* _TASK BRIEF_
Produce the same data once more, line for line.

* _SOURCE MATERIAL_
|---|

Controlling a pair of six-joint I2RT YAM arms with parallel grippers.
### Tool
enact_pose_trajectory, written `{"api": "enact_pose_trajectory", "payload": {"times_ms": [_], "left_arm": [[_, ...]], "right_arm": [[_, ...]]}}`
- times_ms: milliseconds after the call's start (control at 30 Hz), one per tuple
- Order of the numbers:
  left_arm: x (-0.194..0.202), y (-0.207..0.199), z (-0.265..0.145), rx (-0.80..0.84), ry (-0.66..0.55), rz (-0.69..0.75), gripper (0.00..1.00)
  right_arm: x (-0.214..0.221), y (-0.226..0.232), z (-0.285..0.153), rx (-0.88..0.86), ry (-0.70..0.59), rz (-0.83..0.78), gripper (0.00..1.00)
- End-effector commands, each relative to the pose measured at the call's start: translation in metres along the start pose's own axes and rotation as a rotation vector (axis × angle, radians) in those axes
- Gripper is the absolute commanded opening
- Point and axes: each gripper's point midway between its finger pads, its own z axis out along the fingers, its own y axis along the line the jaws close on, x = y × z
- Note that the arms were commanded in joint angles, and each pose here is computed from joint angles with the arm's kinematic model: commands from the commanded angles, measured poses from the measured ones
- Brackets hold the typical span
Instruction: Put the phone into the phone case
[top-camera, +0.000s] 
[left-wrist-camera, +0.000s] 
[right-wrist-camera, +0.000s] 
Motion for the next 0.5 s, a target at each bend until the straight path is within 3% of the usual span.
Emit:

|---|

* _RESPONSE FOR THIS EXERCISE_
Controlling a pair of six-joint I2RT YAM arms with parallel grippers.
### Tool
enact_pose_trajectory, written `{"api": "enact_pose_trajectory", "payload": {"times_ms": [_], "left_arm": [[_, ...]], "right_arm": [[_, ...]]}}`
- times_ms: milliseconds after the call's start (control at 30 Hz), one per tuple
- Order of the numbers:
  left_arm: x (-0.194..0.202), y (-0.207..0.199), z (-0.265..0.145), rx (-0.80..0.84), ry (-0.66..0.55), rz (-0.69..0.75), gripper (0.00..1.00)
  right_arm: x (-0.214..0.221), y (-0.226..0.232), z (-0.285..0.153), rx (-0.88..0.86), ry (-0.70..0.59), rz (-0.83..0.78), gripper (0.00..1.00)
- End-effector commands, each relative to the pose measured at the call's start: translation in metres along the start pose's own axes and rotation as a rotation vector (axis × angle, radians) in those axes
- Gripper is the absolute commanded opening
- Point and axes: each gripper's point midway between its finger pads, its own z axis out along the fingers, its own y axis along the line the jaws close on, x = y × z
- Note that the arms were commanded in joint angles, and each pose here is computed from joint angles with the arm's kinematic model: commands from the commanded angles, measured poses from the measured ones
- Brackets hold the typical span
Instruction: Put the phone into the phone case
[top-camera, +0.000s] 
[left-wrist-camera, +0.000s] 
[right-wrist-camera, +0.000s] 
Motion for the next 0.5 s, a target at each bend until the straight path is within 3% of the usual span.
Emit:

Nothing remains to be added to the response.